■ **Work required**
When you reach the line with "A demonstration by" in the data below, begin printing lines exactly, and stop once the line with "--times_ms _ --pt" has been printed.

---

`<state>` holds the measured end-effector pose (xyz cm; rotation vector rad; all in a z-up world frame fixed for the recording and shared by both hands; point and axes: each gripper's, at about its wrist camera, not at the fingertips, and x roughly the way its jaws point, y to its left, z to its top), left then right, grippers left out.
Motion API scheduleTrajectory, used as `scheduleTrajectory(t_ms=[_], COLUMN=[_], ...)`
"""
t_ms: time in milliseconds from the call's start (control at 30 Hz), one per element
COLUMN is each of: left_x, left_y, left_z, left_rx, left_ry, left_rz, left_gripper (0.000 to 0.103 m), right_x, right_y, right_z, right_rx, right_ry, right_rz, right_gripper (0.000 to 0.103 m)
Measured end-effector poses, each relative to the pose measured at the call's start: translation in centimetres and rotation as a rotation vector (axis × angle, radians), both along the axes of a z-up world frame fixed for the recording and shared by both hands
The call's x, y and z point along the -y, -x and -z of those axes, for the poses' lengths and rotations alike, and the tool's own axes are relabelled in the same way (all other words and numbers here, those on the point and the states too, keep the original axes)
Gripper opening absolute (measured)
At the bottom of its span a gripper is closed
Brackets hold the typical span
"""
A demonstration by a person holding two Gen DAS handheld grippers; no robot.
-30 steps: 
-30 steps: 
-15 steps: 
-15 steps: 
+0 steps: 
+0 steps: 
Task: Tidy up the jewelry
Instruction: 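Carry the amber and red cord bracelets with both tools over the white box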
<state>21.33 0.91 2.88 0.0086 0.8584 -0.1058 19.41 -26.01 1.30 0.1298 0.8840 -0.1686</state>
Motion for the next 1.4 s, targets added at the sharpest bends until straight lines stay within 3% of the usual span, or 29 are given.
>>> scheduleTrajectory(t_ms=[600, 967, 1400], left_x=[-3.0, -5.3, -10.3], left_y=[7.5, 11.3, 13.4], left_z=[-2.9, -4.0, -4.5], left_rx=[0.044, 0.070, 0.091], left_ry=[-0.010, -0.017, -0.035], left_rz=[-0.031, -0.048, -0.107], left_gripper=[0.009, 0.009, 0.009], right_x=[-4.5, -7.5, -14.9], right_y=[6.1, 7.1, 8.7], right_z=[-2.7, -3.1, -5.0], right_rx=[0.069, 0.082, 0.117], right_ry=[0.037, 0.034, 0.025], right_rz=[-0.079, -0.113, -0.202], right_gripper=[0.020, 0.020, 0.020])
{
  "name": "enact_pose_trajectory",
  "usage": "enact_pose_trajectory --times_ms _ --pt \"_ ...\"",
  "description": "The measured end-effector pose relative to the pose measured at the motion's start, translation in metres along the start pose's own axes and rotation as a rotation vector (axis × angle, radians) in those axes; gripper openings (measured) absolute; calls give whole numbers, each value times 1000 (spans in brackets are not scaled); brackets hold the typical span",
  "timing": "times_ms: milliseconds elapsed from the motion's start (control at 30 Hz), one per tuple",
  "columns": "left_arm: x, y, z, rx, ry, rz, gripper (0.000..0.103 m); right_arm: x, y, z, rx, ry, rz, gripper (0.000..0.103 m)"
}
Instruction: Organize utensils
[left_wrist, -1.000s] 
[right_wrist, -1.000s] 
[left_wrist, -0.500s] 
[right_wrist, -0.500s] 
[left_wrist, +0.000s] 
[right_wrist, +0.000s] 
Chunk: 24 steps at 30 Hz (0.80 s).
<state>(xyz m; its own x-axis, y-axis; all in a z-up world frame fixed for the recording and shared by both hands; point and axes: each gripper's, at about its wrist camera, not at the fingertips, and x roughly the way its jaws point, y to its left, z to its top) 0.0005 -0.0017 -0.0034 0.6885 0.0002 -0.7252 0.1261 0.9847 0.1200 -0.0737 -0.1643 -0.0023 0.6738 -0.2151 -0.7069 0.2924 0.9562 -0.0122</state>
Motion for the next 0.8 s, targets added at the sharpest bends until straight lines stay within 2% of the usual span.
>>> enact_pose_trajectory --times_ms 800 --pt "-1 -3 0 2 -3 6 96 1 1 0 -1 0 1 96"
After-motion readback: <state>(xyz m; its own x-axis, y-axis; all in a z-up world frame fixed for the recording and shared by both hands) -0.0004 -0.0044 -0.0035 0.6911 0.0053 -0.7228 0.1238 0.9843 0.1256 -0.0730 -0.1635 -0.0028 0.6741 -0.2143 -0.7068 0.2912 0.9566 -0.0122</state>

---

■ **Exercise result**
A demonstration by a person holding two Gen DAS handheld grippers; no robot.
-30 steps: 
-30 steps: 
-15 steps: 
-15 steps: 
+0 steps: 
+0 steps: 
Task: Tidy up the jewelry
Instruction: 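Carry the amber and red cord bracelets with both tools over the white box
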<state>21.33 0.91 2.88 0.0086 0.8584 -0.1058 19.41 -26.01 1.30 0.1298 0.8840 -0.1686</state>
Motion for the next 1.4 s, targets added at the sharpest bends until straight lines stay within 3% of the usual span, or 29 are given.
>>> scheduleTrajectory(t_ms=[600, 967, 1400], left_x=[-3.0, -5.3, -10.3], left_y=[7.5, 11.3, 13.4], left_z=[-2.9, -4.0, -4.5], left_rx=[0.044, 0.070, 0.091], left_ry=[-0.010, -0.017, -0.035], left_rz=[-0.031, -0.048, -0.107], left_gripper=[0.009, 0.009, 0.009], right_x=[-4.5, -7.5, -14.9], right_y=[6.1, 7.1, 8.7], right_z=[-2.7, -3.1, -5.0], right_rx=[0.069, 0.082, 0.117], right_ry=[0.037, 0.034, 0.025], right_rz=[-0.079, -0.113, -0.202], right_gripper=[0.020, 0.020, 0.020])
{
  "name": "enact_pose_trajectory",
  "usage": "enact_pose_trajectory --times_ms _ --pt \"_ ...\"",

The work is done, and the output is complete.